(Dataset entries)

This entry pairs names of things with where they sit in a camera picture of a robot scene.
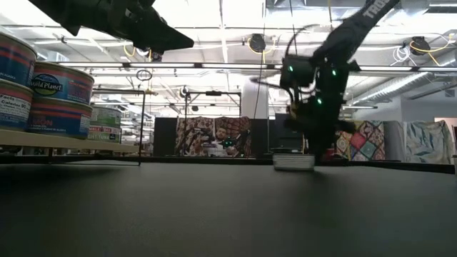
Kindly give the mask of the white pillar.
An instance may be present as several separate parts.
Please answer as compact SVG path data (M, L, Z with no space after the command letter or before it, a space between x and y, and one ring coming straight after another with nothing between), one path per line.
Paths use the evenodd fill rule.
M268 87L247 78L241 89L241 114L250 119L268 118Z

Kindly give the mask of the red patterned cloth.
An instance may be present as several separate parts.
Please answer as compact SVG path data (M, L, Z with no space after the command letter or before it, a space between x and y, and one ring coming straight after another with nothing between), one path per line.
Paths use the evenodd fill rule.
M208 157L205 146L214 141L214 129L214 119L211 118L178 118L174 153L177 156Z
M227 157L243 157L251 153L251 121L247 116L217 118L215 119L215 133L218 128L226 129L228 138L225 142L231 143L237 150L234 156Z

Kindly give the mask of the silver ventilation duct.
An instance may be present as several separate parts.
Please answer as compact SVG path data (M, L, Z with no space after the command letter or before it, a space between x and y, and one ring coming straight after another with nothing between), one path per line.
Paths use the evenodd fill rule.
M69 58L59 53L58 51L51 51L47 49L36 49L38 61L50 61L50 62L68 62Z

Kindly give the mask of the black panel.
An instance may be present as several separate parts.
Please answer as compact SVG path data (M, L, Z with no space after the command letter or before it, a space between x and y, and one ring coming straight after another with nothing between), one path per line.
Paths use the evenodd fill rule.
M157 117L154 122L154 157L174 155L177 118Z
M263 158L269 151L269 120L251 119L251 155Z

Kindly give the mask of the light wooden shelf board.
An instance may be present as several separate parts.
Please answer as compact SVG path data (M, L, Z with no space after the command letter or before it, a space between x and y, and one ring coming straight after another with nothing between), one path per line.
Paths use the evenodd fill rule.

◆ To do ◆
Looking at the entries above, state the number of lines that contain "Kindly" and add nothing more.

◆ Problem solution ◆
5